YOUR OBJECTIVE >>
All of the data is to be copied without a single change.

[DATA SEGMENT — start]

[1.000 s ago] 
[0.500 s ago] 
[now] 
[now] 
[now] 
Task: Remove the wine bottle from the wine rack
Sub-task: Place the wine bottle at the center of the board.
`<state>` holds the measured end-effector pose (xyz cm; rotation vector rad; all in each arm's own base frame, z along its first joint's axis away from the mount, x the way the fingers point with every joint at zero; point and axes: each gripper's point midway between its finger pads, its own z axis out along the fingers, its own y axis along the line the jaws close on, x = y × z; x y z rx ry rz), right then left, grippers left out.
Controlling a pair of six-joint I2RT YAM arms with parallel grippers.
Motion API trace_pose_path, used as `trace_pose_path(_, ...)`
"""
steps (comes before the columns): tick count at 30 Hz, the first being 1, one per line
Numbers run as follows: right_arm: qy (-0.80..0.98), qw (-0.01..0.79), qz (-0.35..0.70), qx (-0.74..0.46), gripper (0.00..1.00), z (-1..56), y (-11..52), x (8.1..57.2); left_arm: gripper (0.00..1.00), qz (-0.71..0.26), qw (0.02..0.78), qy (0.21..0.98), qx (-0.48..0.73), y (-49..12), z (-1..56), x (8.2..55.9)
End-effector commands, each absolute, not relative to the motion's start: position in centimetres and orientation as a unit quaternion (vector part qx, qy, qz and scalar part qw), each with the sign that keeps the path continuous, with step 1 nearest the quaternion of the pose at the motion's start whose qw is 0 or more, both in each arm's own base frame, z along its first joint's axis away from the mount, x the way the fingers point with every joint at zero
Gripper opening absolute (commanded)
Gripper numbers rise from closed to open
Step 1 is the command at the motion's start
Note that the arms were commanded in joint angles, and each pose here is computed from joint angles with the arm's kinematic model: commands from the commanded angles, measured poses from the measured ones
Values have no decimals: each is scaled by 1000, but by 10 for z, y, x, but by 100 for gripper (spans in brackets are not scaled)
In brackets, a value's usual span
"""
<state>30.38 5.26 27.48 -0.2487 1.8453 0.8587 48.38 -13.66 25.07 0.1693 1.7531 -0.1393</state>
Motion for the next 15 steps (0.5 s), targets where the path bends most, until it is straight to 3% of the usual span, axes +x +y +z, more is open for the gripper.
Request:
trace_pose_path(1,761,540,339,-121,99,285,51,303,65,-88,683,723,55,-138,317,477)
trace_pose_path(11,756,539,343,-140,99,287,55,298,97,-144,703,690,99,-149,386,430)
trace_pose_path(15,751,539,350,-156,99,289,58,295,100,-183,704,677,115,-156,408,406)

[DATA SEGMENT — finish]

WRITTEN ANSWER >>
[1.000 s ago] 
[0.500 s ago] 
[now] 
[now] 
[now] 
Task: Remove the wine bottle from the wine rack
Sub-task: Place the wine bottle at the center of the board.
`<state>` holds the measured end-effector pose (xyz cm; rotation vector rad; all in each arm's own base frame, z along its first joint's axis away from the mount, x the way the fingers point with every joint at zero; point and axes: each gripper's point midway between its finger pads, its own z axis out along the fingers, its own y axis along the line the jaws close on, x = y × z; x y z rx ry rz), right then left, grippers left out.
Controlling a pair of six-joint I2RT YAM arms with parallel grippers.
Motion API trace_pose_path, used as `trace_pose_path(_, ...)`
"""
steps (comes before the columns): tick count at 30 Hz, the first being 1, one per line
Numbers run as follows: right_arm: qy (-0.80..0.98), qw (-0.01..0.79), qz (-0.35..0.70), qx (-0.74..0.46), gripper (0.00..1.00), z (-1..56), y (-11..52), x (8.1..57.2); left_arm: gripper (0.00..1.00), qz (-0.71..0.26), qw (0.02..0.78), qy (0.21..0.98), qx (-0.48..0.73), y (-49..12), z (-1..56), x (8.2..55.9)
End-effector commands, each absolute, not relative to the motion's start: position in centimetres and orientation as a unit quaternion (vector part qx, qy, qz and scalar part qw), each with the sign that keeps the path continuous, with step 1 nearest the quaternion of the pose at the motion's start whose qw is 0 or more, both in each arm's own base frame, z along its first joint's axis away from the mount, x the way the fingers point with every joint at zero
Gripper opening absolute (commanded)
Gripper numbers rise from closed to open
Step 1 is the command at the motion's start
Note that the arms were commanded in joint angles, and each pose here is computed from joint angles with the arm's kinematic model: commands from the commanded angles, measured poses from the measured ones
Values have no decimals: each is scaled by 1000, but by 10 for z, y, x, but by 100 for gripper (spans in brackets are not scaled)
In brackets, a value's usual span
"""
<state>30.38 5.26 27.48 -0.2487 1.8453 0.8587 48.38 -13.66 25.07 0.1693 1.7531 -0.1393</state>
Motion for the next 15 steps (0.5 s), targets where the path bends most, until it is straight to 3% of the usual span, axes +x +y +z, more is open for the gripper.
Request:
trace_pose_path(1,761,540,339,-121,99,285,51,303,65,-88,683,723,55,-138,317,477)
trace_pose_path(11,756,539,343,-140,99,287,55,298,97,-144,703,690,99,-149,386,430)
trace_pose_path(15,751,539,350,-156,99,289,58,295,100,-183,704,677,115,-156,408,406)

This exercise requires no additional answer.